▶ Instructions to follow: Lines from the one containing "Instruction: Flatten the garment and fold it" through the final line of the data, restated word for word and free of pictures, make up the whole answer.

▶ Data section:
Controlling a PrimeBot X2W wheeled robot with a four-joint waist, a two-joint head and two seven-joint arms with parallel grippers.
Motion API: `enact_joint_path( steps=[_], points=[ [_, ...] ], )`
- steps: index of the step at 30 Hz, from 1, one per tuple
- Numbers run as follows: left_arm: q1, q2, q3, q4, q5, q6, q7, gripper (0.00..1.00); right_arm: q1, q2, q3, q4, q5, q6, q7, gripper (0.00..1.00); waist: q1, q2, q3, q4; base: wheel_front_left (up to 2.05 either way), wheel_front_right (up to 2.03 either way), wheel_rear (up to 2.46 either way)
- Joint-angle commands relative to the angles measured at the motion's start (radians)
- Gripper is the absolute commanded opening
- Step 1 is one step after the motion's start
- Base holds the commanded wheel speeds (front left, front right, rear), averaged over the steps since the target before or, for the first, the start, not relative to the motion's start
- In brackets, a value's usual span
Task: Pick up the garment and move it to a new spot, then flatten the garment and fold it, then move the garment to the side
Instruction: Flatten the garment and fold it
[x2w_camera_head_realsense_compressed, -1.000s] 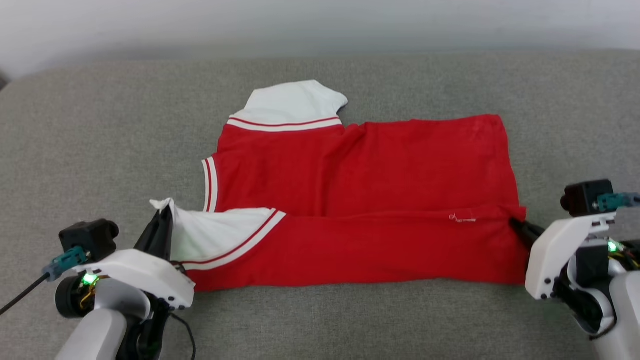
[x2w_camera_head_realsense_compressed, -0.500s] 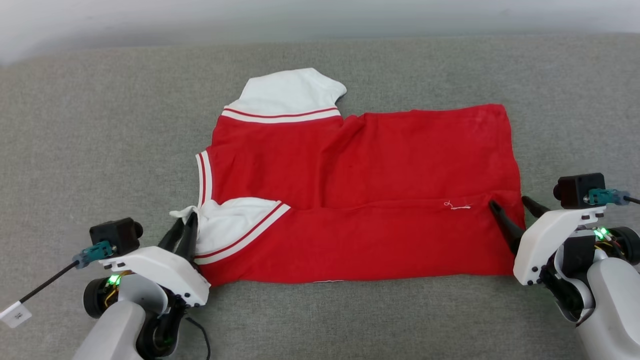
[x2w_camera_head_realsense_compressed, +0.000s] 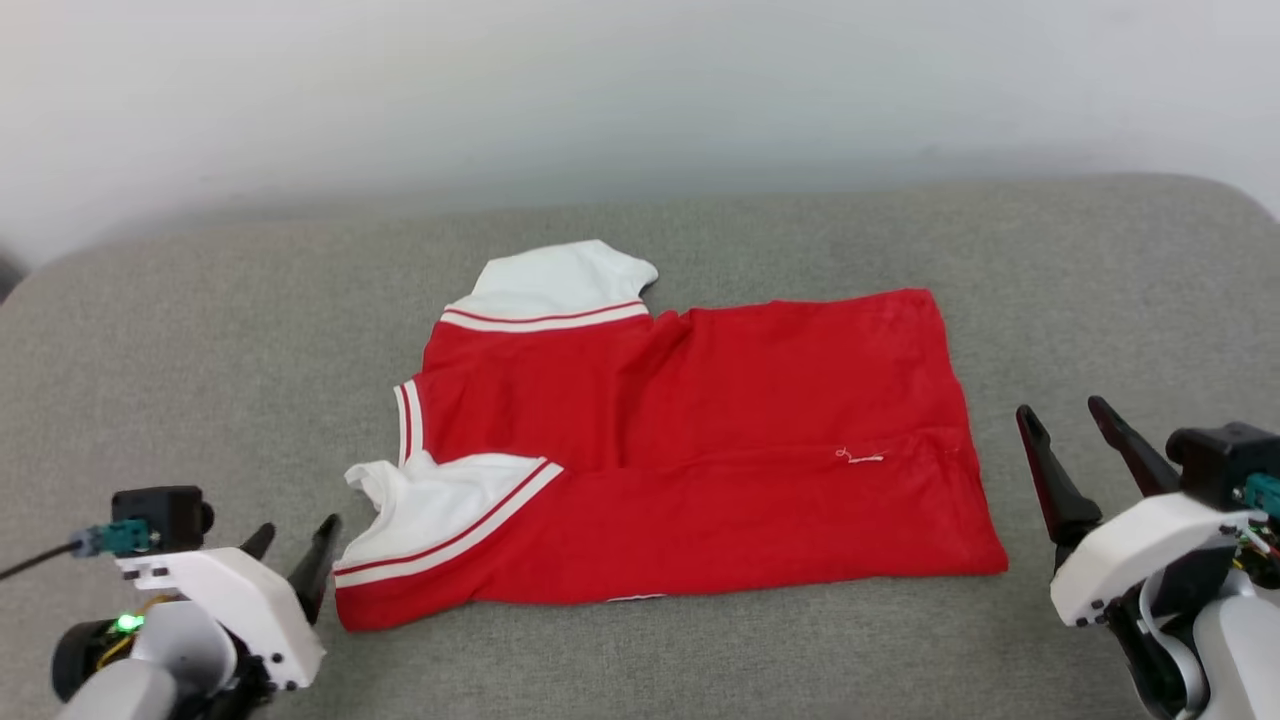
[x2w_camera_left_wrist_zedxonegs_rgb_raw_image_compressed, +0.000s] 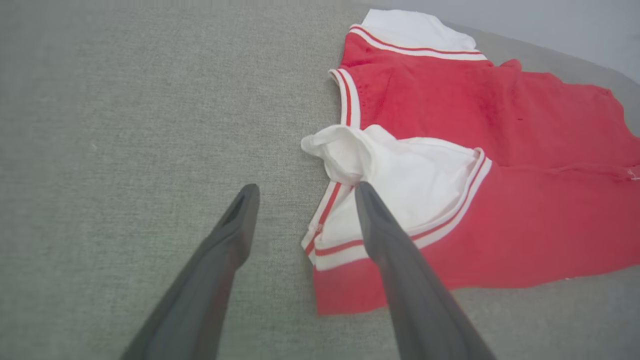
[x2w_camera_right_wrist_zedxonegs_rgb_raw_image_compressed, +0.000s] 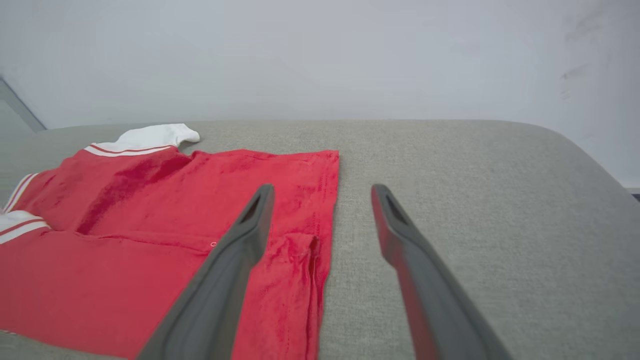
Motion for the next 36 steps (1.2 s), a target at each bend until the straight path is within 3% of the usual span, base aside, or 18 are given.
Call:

▶ Completed exercise:
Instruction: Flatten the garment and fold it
[x2w_camera_head_realsense_compressed, -1.000s] 
[x2w_camera_head_realsense_compressed, -0.500s] 
[x2w_camera_head_realsense_compressed, +0.000s] 
[x2w_camera_left_wrist_zedxonegs_rgb_raw_image_compressed, +0.000s] 
[x2w_camera_right_wrist_zedxonegs_rgb_raw_image_compressed, +0.000s] 
Motion for the next 36 steps (1.2 s), a target at each bend until the straight path is within 3% of the usual span, base aside, or 18 are given.
Call:

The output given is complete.